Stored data
Segment Open

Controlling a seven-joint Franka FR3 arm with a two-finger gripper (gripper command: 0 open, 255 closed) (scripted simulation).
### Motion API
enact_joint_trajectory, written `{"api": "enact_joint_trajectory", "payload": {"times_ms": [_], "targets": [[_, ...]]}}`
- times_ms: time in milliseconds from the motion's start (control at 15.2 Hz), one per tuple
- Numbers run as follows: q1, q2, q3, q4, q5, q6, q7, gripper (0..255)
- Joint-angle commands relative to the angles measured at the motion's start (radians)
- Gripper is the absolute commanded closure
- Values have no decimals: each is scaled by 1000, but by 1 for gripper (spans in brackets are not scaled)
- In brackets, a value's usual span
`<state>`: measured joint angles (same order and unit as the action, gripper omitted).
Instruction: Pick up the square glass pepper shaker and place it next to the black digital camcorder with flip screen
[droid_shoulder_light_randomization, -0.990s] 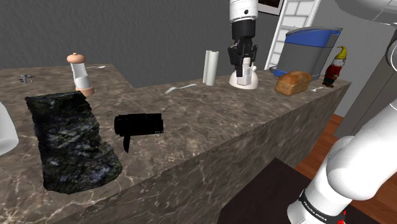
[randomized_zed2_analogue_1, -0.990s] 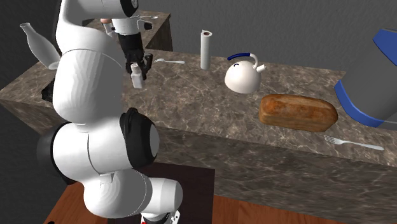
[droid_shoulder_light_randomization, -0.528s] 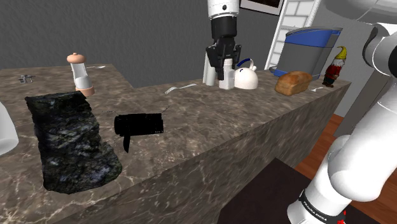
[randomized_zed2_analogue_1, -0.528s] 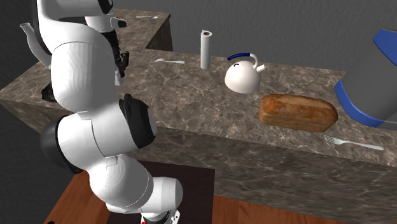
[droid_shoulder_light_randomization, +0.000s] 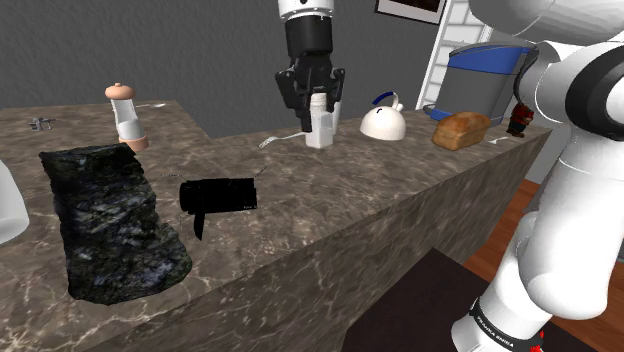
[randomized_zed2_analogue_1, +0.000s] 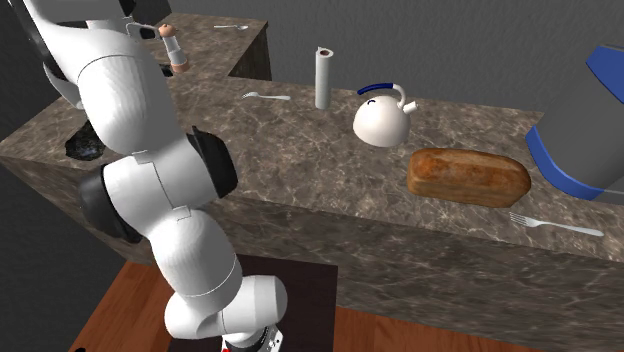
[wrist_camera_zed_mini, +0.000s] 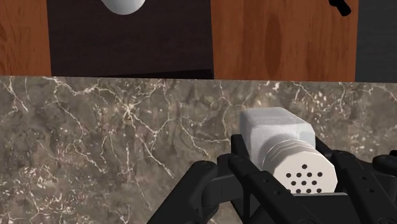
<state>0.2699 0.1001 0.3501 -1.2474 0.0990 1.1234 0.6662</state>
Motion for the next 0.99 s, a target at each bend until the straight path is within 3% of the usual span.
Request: {"api": "enact_joint_trajectory", "payload": {"times_ms": [0, 330, 924], "targets": [[37, 69, 25, 79, -14, -8, 60, 255], [153, 263, 65, 344, -73, -76, 185, 255], [104, 146, 56, 45, -35, 109, 141, 255]]}}
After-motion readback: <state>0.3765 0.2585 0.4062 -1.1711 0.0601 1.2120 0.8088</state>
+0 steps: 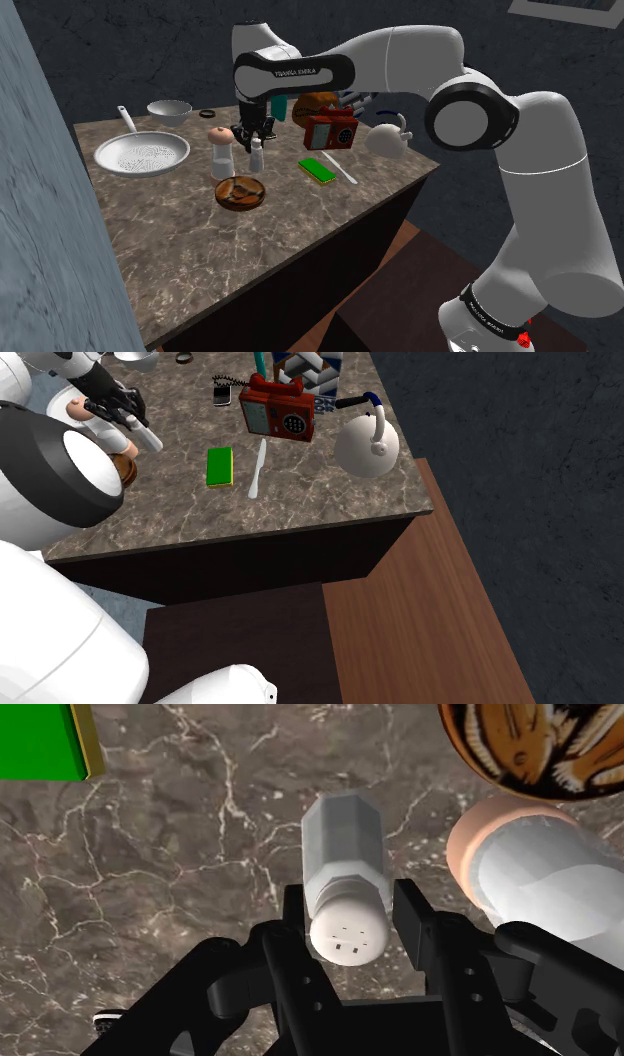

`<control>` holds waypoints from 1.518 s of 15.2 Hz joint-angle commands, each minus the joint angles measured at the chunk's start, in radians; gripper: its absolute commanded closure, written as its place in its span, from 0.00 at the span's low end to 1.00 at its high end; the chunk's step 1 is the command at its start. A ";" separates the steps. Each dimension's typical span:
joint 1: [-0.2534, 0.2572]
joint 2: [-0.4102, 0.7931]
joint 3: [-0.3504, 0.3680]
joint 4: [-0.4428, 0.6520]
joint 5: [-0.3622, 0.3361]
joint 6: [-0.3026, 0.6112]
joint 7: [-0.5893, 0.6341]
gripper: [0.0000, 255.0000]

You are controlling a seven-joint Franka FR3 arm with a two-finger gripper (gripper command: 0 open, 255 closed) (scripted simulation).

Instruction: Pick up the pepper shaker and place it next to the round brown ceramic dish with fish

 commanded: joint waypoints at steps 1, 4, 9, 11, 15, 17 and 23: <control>0.001 0.008 0.001 -0.020 0.000 0.024 0.003 1.00; 0.001 0.010 0.001 -0.026 0.000 0.032 0.003 1.00; 0.001 0.010 0.001 -0.026 0.000 0.032 0.003 1.00; 0.001 0.010 0.001 -0.026 0.000 0.032 0.003 0.00; 0.001 0.010 0.001 -0.026 0.000 0.032 0.003 0.00; 0.003 0.003 0.001 -0.005 0.000 0.003 0.003 0.00; 0.008 -0.008 0.002 0.071 0.001 -0.083 0.000 0.00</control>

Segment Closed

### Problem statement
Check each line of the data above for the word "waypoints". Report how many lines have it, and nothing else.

### Output
2